THE TASK: Give again, word for word, each line from the top of the listing through the line that holds "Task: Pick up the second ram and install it".
▬▬▬
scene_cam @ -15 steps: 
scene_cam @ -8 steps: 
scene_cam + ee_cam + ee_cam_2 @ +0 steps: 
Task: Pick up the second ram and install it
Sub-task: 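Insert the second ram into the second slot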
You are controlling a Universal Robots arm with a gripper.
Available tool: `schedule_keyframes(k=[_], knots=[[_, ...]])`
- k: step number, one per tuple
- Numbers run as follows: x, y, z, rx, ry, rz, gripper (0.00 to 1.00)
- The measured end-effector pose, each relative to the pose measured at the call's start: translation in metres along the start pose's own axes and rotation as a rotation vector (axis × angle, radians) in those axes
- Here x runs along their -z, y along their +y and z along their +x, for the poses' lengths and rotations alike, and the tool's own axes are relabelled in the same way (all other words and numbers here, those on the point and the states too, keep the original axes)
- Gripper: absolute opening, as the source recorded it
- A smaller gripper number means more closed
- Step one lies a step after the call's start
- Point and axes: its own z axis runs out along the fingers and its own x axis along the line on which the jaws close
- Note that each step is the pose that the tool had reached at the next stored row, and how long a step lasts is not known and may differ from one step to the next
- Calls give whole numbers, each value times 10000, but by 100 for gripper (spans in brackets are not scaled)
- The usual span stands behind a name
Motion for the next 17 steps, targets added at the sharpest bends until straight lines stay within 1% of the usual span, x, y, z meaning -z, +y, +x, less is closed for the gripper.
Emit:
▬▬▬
ANSWER TO THIS PROBLEM:
scene_cam @ -15 steps: 
scene_cam @ -8 steps: 
scene_cam + ee_cam + ee_cam_2 @ +0 steps: 
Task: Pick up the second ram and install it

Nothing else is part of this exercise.